#### Exercise objective:
Report every line in the listing below where the string "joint" shows up.

----------

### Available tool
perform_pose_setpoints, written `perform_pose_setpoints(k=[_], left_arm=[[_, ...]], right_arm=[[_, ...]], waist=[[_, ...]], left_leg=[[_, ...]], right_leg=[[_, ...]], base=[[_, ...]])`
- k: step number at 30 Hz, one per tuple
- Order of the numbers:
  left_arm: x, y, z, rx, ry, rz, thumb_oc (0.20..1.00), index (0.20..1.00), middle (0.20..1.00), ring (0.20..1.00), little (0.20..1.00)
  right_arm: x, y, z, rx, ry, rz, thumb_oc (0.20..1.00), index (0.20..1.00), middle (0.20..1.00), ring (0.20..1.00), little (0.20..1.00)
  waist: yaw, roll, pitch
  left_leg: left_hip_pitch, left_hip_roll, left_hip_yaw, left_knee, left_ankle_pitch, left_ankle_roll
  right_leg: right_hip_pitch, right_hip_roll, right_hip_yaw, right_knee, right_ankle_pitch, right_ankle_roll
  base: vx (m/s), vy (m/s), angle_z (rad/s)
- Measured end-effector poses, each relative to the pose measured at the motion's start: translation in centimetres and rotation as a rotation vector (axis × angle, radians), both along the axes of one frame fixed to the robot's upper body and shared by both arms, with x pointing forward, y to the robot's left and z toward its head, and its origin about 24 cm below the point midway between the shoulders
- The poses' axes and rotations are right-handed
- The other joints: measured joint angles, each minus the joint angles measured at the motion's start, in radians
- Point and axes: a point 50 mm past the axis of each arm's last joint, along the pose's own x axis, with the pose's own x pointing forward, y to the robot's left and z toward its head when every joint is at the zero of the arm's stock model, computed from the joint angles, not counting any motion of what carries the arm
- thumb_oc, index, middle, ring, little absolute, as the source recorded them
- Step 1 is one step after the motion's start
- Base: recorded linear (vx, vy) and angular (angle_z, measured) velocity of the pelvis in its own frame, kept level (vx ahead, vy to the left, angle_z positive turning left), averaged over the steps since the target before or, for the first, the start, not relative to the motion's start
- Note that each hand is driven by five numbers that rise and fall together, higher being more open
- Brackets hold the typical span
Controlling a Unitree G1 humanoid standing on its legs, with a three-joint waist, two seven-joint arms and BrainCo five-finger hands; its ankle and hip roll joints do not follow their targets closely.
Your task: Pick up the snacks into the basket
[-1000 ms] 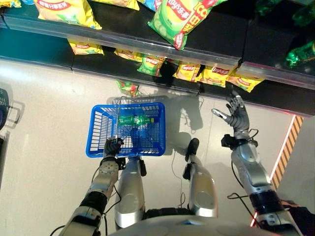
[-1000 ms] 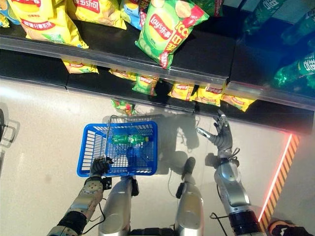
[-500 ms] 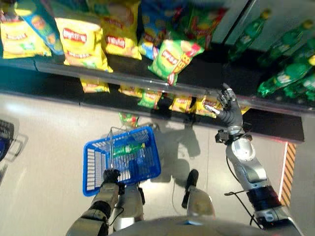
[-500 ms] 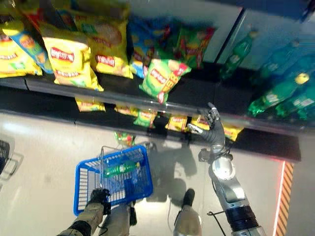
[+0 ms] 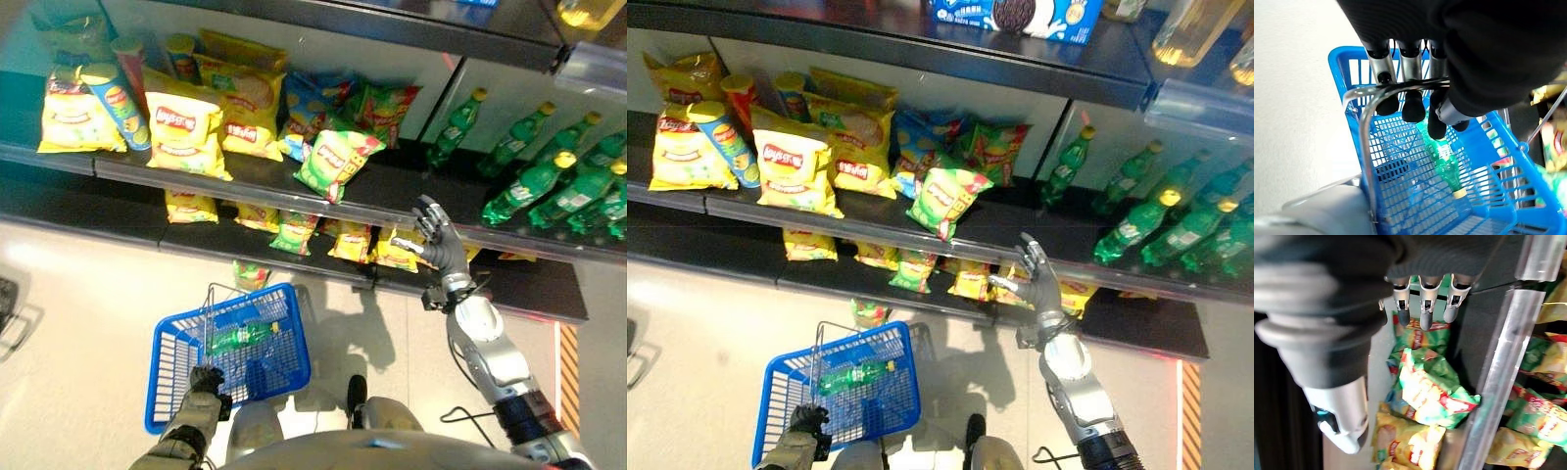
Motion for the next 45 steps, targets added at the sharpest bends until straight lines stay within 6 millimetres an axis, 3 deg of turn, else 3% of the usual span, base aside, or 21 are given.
perform_pose_setpoints(k=[7, 9, 10, 12, 13, 14, 15, 18, 20, 21, 23, 25, 26, 31, 36, 38, 39, 40, 41, 43, 45], left_arm=[[-1.3, -1.6, -0.7, -0.049, 0.021, 0.025, 0.2, 0.2, 0.2, 0.2, 0.2], [0.1, -2.1, -0.2, -0.067, -0.04, 0.038, 0.2, 0.2, 0.2, 0.2, 0.2], [1.6, -2.5, 0.3, -0.078, -0.077, 0.039, 0.2, 0.2, 0.2, 0.2, 0.2], [1.7, -3.8, 0.1, -0.108, -0.079, 0.033, 0.2, 0.2, 0.2, 0.2, 0.2], [1.9, -4.2, 0.1, -0.113, -0.077, 0.02, 0.2, 0.2, 0.2, 0.2, 0.2], [1.9, -4.4, 0.1, -0.115, -0.078, 0.014, 0.2, 0.2, 0.2, 0.2, 0.2], [1.3, -4.2, 0.0, -0.113, -0.069, 0.014, 0.2, 0.2, 0.2, 0.2, 0.2], [0.5, -3.8, -0.4, -0.1, -0.031, 0.021, 0.2, 0.2, 0.2, 0.2, 0.2], [0.1, -4.9, -0.7, -0.125, -0.011, 0.007, 0.2, 0.2, 0.2, 0.2, 0.2], [0.3, -5.2, -0.6, -0.133, -0.013, 0.0, 0.2, 0.2, 0.2, 0.2, 0.2], [1.0, -5.1, -0.4, -0.12, -0.028, -0.035, 0.2, 0.2, 0.2, 0.2, 0.2], [1.1, -5.2, -0.4, -0.119, -0.027, -0.047, 0.2, 0.2, 0.2, 0.2, 0.2], [1.1, -5.2, -0.3, -0.119, -0.03, -0.048, 0.2, 0.2, 0.2, 0.2, 0.2], [0.7, -3.3, -0.4, -0.074, -0.009, -0.036, 0.2, 0.2, 0.2, 0.2, 0.2], [0.2, -2.7, -0.4, -0.062, -0.003, -0.03, 0.2, 0.2, 0.2, 0.2, 0.2], [0.4, -2.3, -0.3, -0.043, 0.003, -0.037, 0.2, 0.2, 0.2, 0.2, 0.2], [0.4, -1.7, -0.3, -0.026, 0.005, -0.011, 0.2, 0.2, 0.2, 0.2, 0.2], [0.3, -1.2, -0.2, -0.014, 0.003, 0.012, 0.2, 0.2, 0.2, 0.2, 0.2], [0.6, 0.8, 0.5, 0.037, -0.027, 0.035, 0.2, 0.2, 0.2, 0.2, 0.2], [1.3, 2.0, 1.0, 0.071, -0.04, 0.037, 0.2, 0.2, 0.2, 0.2, 0.2], [1.7, 2.9, 1.5, 0.101, -0.056, 0.025, 0.2, 0.2, 0.2, 0.2, 0.2]], right_arm=[[-0.3, 0.1, -0.5, 0.001, 0.022, -0.003, 1.0, 1.0, 1.0, 1.0, 1.0], [-0.1, 0.4, -0.3, -0.002, 0.015, 0.007, 1.0, 1.0, 1.0, 1.0, 1.0], [0.0, 0.1, -0.2, -0.014, 0.012, 0.001, 1.0, 1.0, 1.0, 1.0, 1.0], [0.1, -0.3, -0.2, -0.023, 0.014, -0.012, 1.0, 1.0, 1.0, 1.0, 1.0], [0.1, -0.6, -0.2, -0.02, 0.012, -0.038, 1.0, 1.0, 1.0, 1.0, 1.0], [0.1, -0.7, -0.1, -0.018, 0.011, -0.045, 1.0, 1.0, 1.0, 1.0, 1.0], [0.1, -0.7, 0.0, -0.005, 0.0, -0.057, 1.0, 1.0, 1.0, 1.0, 1.0], [-0.7, -2.0, -0.5, -0.011, 0.023, -0.124, 1.0, 1.0, 1.0, 1.0, 1.0], [-1.2, -3.4, -0.9, -0.046, 0.048, -0.167, 1.0, 1.0, 1.0, 1.0, 1.0], [-1.2, -3.7, -1.2, -0.048, 0.06, -0.183, 1.0, 1.0, 1.0, 1.0, 1.0], [-1.3, -3.3, -2.4, -0.018, 0.105, -0.205, 1.0, 1.0, 1.0, 1.0, 1.0], [-0.9, -2.6, -2.3, -0.009, 0.1, -0.178, 1.0, 1.0, 1.0, 1.0, 1.0], [-0.5, -2.4, -2.1, -0.006, 0.09, -0.173, 1.0, 1.0, 1.0, 1.0, 1.0], [0.5, -1.8, -2.6, 0.037, 0.112, -0.186, 1.0, 1.0, 1.0, 1.0, 1.0], [0.4, -1.7, -2.7, 0.043, 0.118, -0.185, 1.0, 1.0, 1.0, 1.0, 1.0], [1.2, -1.1, -1.6, 0.047, 0.082, -0.165, 1.0, 1.0, 1.0, 1.0, 1.0], [2.4, -0.3, -0.4, 0.056, 0.036, -0.136, 1.0, 1.0, 1.0, 1.0, 1.0], [2.7, 0.1, -0.1, 0.059, 0.026, -0.126, 1.0, 1.0, 1.0, 1.0, 1.0], [3.7, 1.5, 0.9, 0.062, -0.006, -0.075, 1.0, 1.0, 1.0, 1.0, 1.0], [4.2, 2.1, 1.4, 0.062, -0.02, -0.048, 1.0, 1.0, 1.0, 1.0, 1.0], [4.0, 1.2, 0.8, 0.064, 0.005, -0.08, 1.0, 1.0, 1.0, 1.0, 1.0]], waist=[[0.001, 0.069, -0.047], [0.005, 0.051, -0.026], [0.012, 0.051, -0.003], [0.023, 0.07, 0.006], [0.007, 0.054, 0.01], [0.004, 0.051, 0.011], [0.003, 0.044, 0.011], [-0.035, 0.054, 0.007], [-0.039, 0.098, -0.005], [-0.043, 0.102, -0.007], [-0.026, 0.048, 0.0], [-0.025, 0.021, -0.002], [-0.02, 0.023, 0.005], [0.0, -0.006, 0.011], [-0.001, -0.015, 0.007], [0.033, -0.049, 0.014], [0.043, -0.066, 0.028], [0.045, -0.078, 0.031], [0.065, -0.118, 0.053], [0.056, -0.136, 0.065], [0.054, -0.148, 0.065]], left_leg=[[0.026, -0.018, 0.013, 0.005, -0.012, -0.002], [-0.072, -0.035, -0.005, 0.156, -0.014, -0.008], [-0.119, -0.047, -0.015, 0.231, 0.009, -0.04], [-0.117, -0.044, -0.015, 0.21, 0.058, -0.085], [-0.099, -0.036, 0.087, 0.146, 0.137, -0.148], [-0.094, -0.025, 0.144, 0.147, 0.099, -0.11], [-0.066, 0.008, 0.208, 0.168, -0.004, -0.034], [0.012, 0.092, 0.185, 0.108, -0.039, -0.06], [0.061, 0.152, 0.183, 0.074, -0.016, -0.024], [0.071, 0.144, 0.179, 0.058, -0.037, -0.05], [0.074, 0.097, 0.124, 0.029, -0.051, -0.071], [0.076, 0.058, 0.049, 0.036, -0.07, -0.069], [0.078, 0.048, 0.041, 0.045, -0.089, -0.072], [0.108, -0.01, 0.073, 0.019, -0.099, -0.04], [0.108, -0.005, 0.093, 0.001, -0.086, -0.045], [0.083, -0.064, 0.124, 0.019, -0.132, 0.021], [0.1, -0.101, 0.146, -0.001, -0.126, 0.035], [0.103, -0.105, 0.166, 0.0, -0.123, 0.03], [0.101, -0.092, 0.231, 0.018, -0.137, 0.033], [0.077, -0.084, 0.224, 0.031, -0.142, 0.04], [0.07, -0.099, 0.174, 0.026, -0.141, 0.039]], right_leg=[[0.045, -0.02, -0.002, -0.048, 0.006, 0.017], [-0.033, -0.055, -0.007, 0.06, -0.032, 0.007], [-0.041, -0.074, -0.017, 0.092, -0.041, 0.002], [-0.027, -0.09, -0.022, 0.1, -0.034, -0.011], [-0.026, -0.129, -0.082, 0.08, -0.023, -0.022], [-0.026, -0.134, -0.099, 0.07, -0.023, -0.032], [-0.011, -0.143, -0.133, 0.03, 0.015, -0.03], [0.04, -0.111, -0.211, -0.059, 0.071, -0.018], [0.038, -0.082, -0.234, -0.056, 0.071, 0.003], [0.032, -0.075, -0.236, -0.053, 0.075, 0.015], [0.015, -0.103, -0.19, -0.067, 0.087, 0.041], [0.027, -0.128, -0.119, -0.094, 0.105, 0.073], [0.034, -0.138, -0.114, -0.096, 0.113, 0.079], [0.053, -0.189, -0.088, -0.131, 0.154, 0.105], [0.043, -0.18, -0.068, -0.164, 0.178, 0.103], [-0.061, -0.201, -0.008, -0.092, 0.188, 0.1], [-0.112, -0.203, -0.023, -0.074, 0.216, 0.082], [-0.12, -0.203, -0.044, -0.082, 0.236, 0.077], [-0.152, -0.201, -0.145, -0.096, 0.296, 0.029], [-0.159, -0.207, -0.264, -0.104, 0.3, 0.027], [-0.105, -0.203, -0.173, -0.137, 0.269, 0.053]], base=[[-0.03, -0.053, 0.0], [-0.17, 0.001, 0.11], [-0.06, 0.02, 0.24], [0.02, 0.037, 0.36], [0.04, 0.047, 0.51], [0.04, 0.071, 0.44], [0.03, 0.088, 0.08], [0.06, 0.115, 0.48], [0.12, 0.148, 0.42], [0.11, 0.18, 0.3], [0.06, 0.156, 0.11], [0.06, 0.226, -0.04], [0.11, 0.337, -0.03], [0.1, 0.258, -0.12], [0.02, 0.231, -0.16], [-0.04, 0.464, -0.99], [-0.07, 0.136, -1.32], [-0.1, 0.11, -1.41], [-0.02, 0.086, -0.97], [0.01, 0.07, -0.11], [0.02, 0.025, 0.56]])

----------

#### Task response:
- The other joints: measured joint angles, each minus the joint angles measured at the motion's start, in radians
- Point and axes: a point 50 mm past the axis of each arm's last joint, along the pose's own x axis, with the pose's own x pointing forward, y to the robot's left and z toward its head when every joint is at the zero of the arm's stock model, computed from the joint angles, not counting any motion of what carries the arm
Controlling a Unitree G1 humanoid standing on its legs, with a three-joint waist, two seven-joint arms and BrainCo five-finger hands; its ankle and hip roll joints do not follow their targets closely.

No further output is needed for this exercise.